▸ PROBLEM TO WORK ON
Please repeat every record below exactly as written, but leave out the pictures.

Stored entries
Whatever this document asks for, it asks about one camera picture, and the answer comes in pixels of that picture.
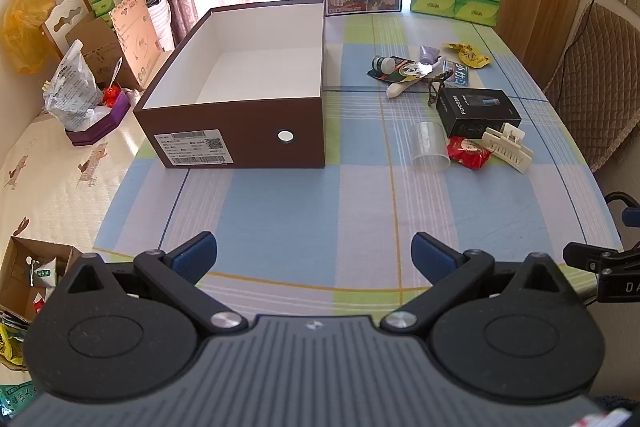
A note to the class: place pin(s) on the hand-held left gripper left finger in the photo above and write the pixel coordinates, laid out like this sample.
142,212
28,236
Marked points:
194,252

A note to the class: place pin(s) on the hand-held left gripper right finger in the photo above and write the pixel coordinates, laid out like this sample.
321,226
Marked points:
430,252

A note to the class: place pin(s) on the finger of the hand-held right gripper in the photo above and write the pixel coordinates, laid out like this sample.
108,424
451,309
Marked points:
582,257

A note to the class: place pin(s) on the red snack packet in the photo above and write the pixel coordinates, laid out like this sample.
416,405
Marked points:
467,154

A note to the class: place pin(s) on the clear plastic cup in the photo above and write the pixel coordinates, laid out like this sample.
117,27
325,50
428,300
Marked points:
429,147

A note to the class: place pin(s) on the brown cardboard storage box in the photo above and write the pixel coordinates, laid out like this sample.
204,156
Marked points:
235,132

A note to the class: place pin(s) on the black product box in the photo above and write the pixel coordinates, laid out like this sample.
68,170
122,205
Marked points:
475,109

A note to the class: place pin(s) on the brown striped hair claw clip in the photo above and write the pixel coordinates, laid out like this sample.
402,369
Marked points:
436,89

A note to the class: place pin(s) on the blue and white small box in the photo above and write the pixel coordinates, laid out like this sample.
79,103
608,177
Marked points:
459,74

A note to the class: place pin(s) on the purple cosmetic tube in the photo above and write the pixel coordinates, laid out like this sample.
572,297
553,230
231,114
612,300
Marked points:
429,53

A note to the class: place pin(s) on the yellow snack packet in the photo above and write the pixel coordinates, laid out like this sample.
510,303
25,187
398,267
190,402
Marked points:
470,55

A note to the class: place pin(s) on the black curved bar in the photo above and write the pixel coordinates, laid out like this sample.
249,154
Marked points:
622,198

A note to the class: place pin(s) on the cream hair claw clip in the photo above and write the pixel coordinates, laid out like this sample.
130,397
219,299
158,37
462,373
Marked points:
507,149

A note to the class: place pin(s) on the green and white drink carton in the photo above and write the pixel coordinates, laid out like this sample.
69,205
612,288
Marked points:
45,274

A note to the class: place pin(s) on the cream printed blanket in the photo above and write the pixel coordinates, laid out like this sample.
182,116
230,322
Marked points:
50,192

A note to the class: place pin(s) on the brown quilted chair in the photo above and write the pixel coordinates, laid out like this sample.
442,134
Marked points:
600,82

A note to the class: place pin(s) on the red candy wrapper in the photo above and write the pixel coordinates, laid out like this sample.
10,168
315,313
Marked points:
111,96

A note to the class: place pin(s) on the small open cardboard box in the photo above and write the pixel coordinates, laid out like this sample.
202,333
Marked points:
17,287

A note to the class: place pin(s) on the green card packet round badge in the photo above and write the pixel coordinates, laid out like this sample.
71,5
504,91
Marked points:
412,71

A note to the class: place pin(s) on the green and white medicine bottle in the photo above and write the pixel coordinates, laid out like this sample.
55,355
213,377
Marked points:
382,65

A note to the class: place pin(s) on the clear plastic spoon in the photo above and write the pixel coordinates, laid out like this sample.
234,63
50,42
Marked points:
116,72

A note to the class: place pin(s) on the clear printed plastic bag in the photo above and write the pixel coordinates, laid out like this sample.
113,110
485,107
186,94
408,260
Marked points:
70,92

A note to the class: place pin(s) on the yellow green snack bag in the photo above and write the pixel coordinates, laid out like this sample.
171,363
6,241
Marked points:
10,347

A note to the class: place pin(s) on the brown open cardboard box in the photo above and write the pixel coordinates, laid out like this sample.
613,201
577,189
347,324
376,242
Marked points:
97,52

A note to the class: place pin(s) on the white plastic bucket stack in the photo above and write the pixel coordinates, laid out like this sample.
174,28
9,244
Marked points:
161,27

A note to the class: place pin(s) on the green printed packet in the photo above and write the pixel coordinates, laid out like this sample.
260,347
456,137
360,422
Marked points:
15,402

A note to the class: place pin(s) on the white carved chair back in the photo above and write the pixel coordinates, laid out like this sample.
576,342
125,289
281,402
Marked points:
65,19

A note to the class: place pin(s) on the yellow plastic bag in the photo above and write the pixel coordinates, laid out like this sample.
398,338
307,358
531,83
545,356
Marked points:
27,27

▸ RESULT OF THIS TASK
Whatever this document asks for, it asks about one camera picture, and the answer comes in pixels of that picture.
A note to the class: place pin(s) on the hand-held left gripper left finger in the photo above and write the pixel coordinates, laid out like this sample.
142,212
28,236
Marked points:
194,252

A note to the class: place pin(s) on the hand-held left gripper right finger in the photo above and write the pixel coordinates, laid out like this sample.
321,226
Marked points:
430,252

A note to the class: place pin(s) on the finger of the hand-held right gripper in the photo above and write the pixel coordinates, laid out like this sample.
108,424
451,309
Marked points:
582,257

A note to the class: place pin(s) on the red snack packet in the photo above and write the pixel coordinates, laid out like this sample.
416,405
Marked points:
467,154

A note to the class: place pin(s) on the clear plastic cup in the photo above and write the pixel coordinates, laid out like this sample.
117,27
325,50
428,300
Marked points:
429,147

A note to the class: place pin(s) on the brown cardboard storage box in the photo above and write the pixel coordinates, laid out like this sample.
204,156
Marked points:
235,132

A note to the class: place pin(s) on the black product box in the photo above and write the pixel coordinates, laid out like this sample.
68,170
122,205
Marked points:
475,109

A note to the class: place pin(s) on the brown striped hair claw clip in the photo above and write the pixel coordinates, laid out like this sample.
402,369
Marked points:
436,89

A note to the class: place pin(s) on the blue and white small box in the photo above and write the pixel coordinates, laid out like this sample.
79,103
608,177
Marked points:
459,74

A note to the class: place pin(s) on the purple cosmetic tube in the photo above and write the pixel coordinates, laid out like this sample.
572,297
553,230
231,114
612,300
Marked points:
429,53

A note to the class: place pin(s) on the yellow snack packet in the photo above and write the pixel coordinates, laid out like this sample.
510,303
25,187
398,267
190,402
Marked points:
470,55

A note to the class: place pin(s) on the black curved bar in the photo above and write the pixel coordinates, laid out like this sample.
249,154
Marked points:
622,198

A note to the class: place pin(s) on the cream hair claw clip in the photo above and write the pixel coordinates, laid out like this sample.
130,397
219,299
158,37
462,373
Marked points:
507,149

A note to the class: place pin(s) on the green and white drink carton in the photo above and write the pixel coordinates, laid out like this sample.
69,205
612,288
Marked points:
45,274

A note to the class: place pin(s) on the cream printed blanket in the photo above and write the pixel coordinates, laid out like this sample.
182,116
230,322
Marked points:
50,192

A note to the class: place pin(s) on the brown quilted chair in the photo above and write the pixel coordinates, laid out like this sample.
442,134
Marked points:
600,82

A note to the class: place pin(s) on the red candy wrapper in the photo above and write the pixel coordinates, laid out like this sample.
10,168
315,313
Marked points:
111,96

A note to the class: place pin(s) on the small open cardboard box in the photo above and write the pixel coordinates, laid out like this sample.
202,333
Marked points:
17,287

A note to the class: place pin(s) on the green card packet round badge in the photo above and write the pixel coordinates, laid out like this sample.
71,5
504,91
Marked points:
412,71

A note to the class: place pin(s) on the green and white medicine bottle in the photo above and write the pixel coordinates, laid out like this sample.
55,355
213,377
Marked points:
382,65

A note to the class: place pin(s) on the clear plastic spoon in the photo above and write the pixel coordinates, laid out like this sample.
234,63
50,42
Marked points:
116,72

A note to the class: place pin(s) on the clear printed plastic bag in the photo above and write the pixel coordinates, laid out like this sample.
113,110
485,107
186,94
408,260
Marked points:
70,92

A note to the class: place pin(s) on the yellow green snack bag in the photo above and write the pixel coordinates, laid out like this sample.
171,363
6,241
Marked points:
10,347

A note to the class: place pin(s) on the brown open cardboard box in the photo above and write the pixel coordinates, laid out like this sample.
613,201
577,189
347,324
376,242
Marked points:
97,52

A note to the class: place pin(s) on the white plastic bucket stack in the photo above and write the pixel coordinates, laid out like this sample.
174,28
9,244
Marked points:
161,27

A note to the class: place pin(s) on the green printed packet in the photo above and write the pixel coordinates, laid out like this sample.
260,347
456,137
360,422
Marked points:
15,402

A note to the class: place pin(s) on the white carved chair back in the photo above and write the pixel coordinates, laid out like this sample.
576,342
125,289
281,402
Marked points:
65,19

A note to the class: place pin(s) on the yellow plastic bag in the photo above and write the pixel coordinates, laid out like this sample.
398,338
307,358
531,83
545,356
Marked points:
27,27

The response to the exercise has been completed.